Some animals are very close to human beings, or rather people have been close to them. Humans started Animal husbandry to meet their needs. Below is a list of animals that are nurtured by humans. Which animal would you like to see at the top in this list? Please vote up or vote down for every domesticated animals.
The rooster and hen (Gallus gallus domesticus) is the subspecies home of the species Gallus gallus, a kind of bird galliforme the family Phasianidae from the Southeast Asia. Common names are: rooster for the male, hen for the female, and chicken for the subadults. It is the most numerous bird on the planet, since it is estimated that the number of copies exceeds 16 billion. Roosters and chickens are raised primarily for their meat and eggs. Their feathers are also used and some varieties are raised and trained for use in cockfights and as ornamental birds. It is an omnivorous bird. Their life expectancy is between five and ten years, depending on the race.
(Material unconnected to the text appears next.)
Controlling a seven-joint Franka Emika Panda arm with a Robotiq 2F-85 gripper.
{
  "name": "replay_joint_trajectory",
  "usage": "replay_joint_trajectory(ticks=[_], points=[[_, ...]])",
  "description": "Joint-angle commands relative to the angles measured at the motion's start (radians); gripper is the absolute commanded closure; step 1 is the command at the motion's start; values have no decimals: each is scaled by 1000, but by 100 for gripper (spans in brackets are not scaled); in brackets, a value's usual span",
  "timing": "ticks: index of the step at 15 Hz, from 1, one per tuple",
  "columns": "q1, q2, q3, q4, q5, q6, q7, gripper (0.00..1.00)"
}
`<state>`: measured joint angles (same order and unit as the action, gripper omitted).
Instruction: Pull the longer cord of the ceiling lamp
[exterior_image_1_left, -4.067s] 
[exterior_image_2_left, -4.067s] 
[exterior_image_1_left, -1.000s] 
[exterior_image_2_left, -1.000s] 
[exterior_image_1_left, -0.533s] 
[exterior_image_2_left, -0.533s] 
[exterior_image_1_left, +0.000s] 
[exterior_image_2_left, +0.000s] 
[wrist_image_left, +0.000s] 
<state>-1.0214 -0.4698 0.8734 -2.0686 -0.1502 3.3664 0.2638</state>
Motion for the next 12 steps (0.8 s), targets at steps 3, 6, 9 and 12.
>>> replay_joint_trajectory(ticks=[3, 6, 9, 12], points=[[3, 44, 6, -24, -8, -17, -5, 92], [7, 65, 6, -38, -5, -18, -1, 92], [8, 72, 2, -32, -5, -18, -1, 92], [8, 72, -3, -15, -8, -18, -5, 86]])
The yak is a large species of domestic ruminant with long fleece of the Himalayas. The female yak is called dri or drimo by Tibetans and nak by sherpas. The domestic yak is used as a beast of burden (a yak carries about 130 kilograms), as a mount, provides wool (with which one makes clothes, felt and ropes), leather, meat (air dried cold and dry, smoked, with many flavors including five flavors, spicy, caraway, etc.), milk (in natural or fermented form), butter (yak butter) and cheese. In addition, their dried dung is a very used fuel. The dzo hybrid from the cross between a yak and a cow, replaces yak beautifully at lower altitudes, as pack animals and for field work. In China, Kazakhstan, Kyrgyzstan and in the region of Pamir in Pakistan people practice yak races. Other sports are practiced with the yak, like yak polo and skiing with yak. Several breeders have established yak herds in the United States and Europe, including Germany and Switzerland. There are 12 to 14 million domestic yaks.
The donkey or ass is an animal pet of the family of equids. The African wild ancestors of the donkeys were domesticated for the first time in the early 5th millennium BC., practically while the horses of Eurasian, and since man have been used as pack animals and like mount. The appearance of agricultural machinery has meant a considerable decrease in their populations. Donkeys vary considerably in size. Most domestic donkeys have a size that ranges between 0.9 and 1.4 m to the cross, although there are larger varieties such as Andalusian-Cordoba, and Zamorano-Leon (which can exceed 1.6 m), and the mammoth donkey (whose largest individual came to measure 1.73 m) or the Catalan donkey (which reaches 1.65 m). The coloring and length of their hair is also very variable. Its most common color is gray in all its tones, reaching black and white, and brown tones are also common. They often have lighter or white-colored fur around the nose, the periocular area and the belly, and often have two dark cross-shaped stripes on their backs. Their mane is shorter than those of the horses, so they remain curled instead of falling on the neck.
For a long time, scientists believed that the domestic population of the Bactrian camel was a direct descendant of the same taxon to which the few herds of wild camels that still survived in central Asia belonged. That is why this domesticated taxon, which was already scientifically named Camelus bactrianus, became known as Camelus bactrianus bactrianus, and the wild herds were baptized with the name of Camelus bactrianus ferus. Subsequently, in 2003, following the International Zoological Nomenclature Commission, both taxa were renamed Camelus ferus ferusin the case of the wild Bactrian camel, and Camelus ferus bactrianus for the domestic Bactrian camel, giving priority to the wild taxon.
The adult domestic pig has a heavy, rounded body, comparatively long and flexible snout, short hoofed legs (four toes), and a short tail. The thick but sensitive skin is covered in part with coarse bristles and exhibits a wide variety of colors and patterns. Despite their appearance they are agile, fast and intelligent animals. Adapted by selection for meat production, as they grow and mature quickly, they have a short gestation period of about one hundred and fourteen days (three months, three weeks and three days), and can have very large litters. They are herbivores in the wild because they have a jaw prepared for vegetables. In their domestication they are omnivores and they are also given meat, always minced, but they consume a great variety of vegetables and organic remains that contain proteins. In addition to meat, the skin (leather) of the pig is also used to make suitcases, footwear and gloves, and the bristles to make brushes. They are also a primary source of saturated edible fat, although breeds that produce lean meat are currently preferred. In addition, they provide quality raw material for the production of ham.